**Exercise brief:** Please set down only the lines that run from the one containing "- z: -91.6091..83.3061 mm" to the end of the listing below, exactly as written.

**Data excerpt:**
-=-=-

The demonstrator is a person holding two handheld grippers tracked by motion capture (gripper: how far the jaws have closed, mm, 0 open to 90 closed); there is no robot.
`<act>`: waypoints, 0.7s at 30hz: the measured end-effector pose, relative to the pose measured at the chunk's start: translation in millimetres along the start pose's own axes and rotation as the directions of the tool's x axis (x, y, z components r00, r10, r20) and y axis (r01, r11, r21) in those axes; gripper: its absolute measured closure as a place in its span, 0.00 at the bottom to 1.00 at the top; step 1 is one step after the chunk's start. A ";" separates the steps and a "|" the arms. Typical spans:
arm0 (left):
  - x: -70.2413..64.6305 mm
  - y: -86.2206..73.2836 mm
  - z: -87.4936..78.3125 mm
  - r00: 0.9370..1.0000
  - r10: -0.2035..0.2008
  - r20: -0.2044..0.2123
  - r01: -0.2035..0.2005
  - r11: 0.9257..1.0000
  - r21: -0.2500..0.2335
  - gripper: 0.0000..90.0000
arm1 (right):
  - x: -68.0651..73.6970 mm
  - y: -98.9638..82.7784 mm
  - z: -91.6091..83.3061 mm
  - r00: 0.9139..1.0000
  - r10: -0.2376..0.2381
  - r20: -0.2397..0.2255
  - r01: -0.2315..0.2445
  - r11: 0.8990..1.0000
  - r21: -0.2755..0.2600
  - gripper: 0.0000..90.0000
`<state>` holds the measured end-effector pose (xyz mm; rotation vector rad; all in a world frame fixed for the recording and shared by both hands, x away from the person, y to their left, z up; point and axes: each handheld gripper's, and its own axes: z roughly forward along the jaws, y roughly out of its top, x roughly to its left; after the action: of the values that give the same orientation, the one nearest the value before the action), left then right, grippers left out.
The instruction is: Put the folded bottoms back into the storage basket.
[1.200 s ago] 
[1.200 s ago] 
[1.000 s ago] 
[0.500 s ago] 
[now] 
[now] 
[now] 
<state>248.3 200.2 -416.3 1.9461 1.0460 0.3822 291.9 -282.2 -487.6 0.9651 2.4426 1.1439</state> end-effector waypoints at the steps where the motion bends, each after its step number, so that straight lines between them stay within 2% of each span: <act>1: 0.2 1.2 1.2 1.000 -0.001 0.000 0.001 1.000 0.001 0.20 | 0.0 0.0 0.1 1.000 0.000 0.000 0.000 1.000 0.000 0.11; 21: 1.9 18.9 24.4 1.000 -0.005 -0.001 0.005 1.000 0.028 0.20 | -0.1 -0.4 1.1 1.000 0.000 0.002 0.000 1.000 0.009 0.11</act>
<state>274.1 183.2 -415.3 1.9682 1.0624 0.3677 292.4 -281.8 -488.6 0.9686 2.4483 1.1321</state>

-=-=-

**Reply:**
  - z: -91.6091..83.3061 mm
  - r00: 0.9139..1.0000
  - r10: -0.2376..0.2381
  - r20: -0.2397..0.2255
  - r01: -0.2315..0.2445
  - r11: 0.8990..1.0000
  - r21: -0.2755..0.2600
  - gripper: 0.0000..90.0000
`<state>` holds the measured end-effector pose (xyz mm; rotation vector rad; all in a world frame fixed for the recording and shared by both hands, x away from the person, y to their left, z up; point and axes: each handheld gripper's, and its own axes: z roughly forward along the jaws, y roughly out of its top, x roughly to its left; after the action: of the values that give the same orientation, the one nearest the value before the action), left then right, grippers left out.
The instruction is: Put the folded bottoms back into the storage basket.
[1.200 s ago] 
[1.200 s ago] 
[1.000 s ago] 
[0.500 s ago] 
[now] 
[now] 
[now] 
<state>248.3 200.2 -416.3 1.9461 1.0460 0.3822 291.9 -282.2 -487.6 0.9651 2.4426 1.1439</state> end-effector waypoints at the steps where the motion bends, each after its step number, so that straight lines between them stay within 2% of each span: <act>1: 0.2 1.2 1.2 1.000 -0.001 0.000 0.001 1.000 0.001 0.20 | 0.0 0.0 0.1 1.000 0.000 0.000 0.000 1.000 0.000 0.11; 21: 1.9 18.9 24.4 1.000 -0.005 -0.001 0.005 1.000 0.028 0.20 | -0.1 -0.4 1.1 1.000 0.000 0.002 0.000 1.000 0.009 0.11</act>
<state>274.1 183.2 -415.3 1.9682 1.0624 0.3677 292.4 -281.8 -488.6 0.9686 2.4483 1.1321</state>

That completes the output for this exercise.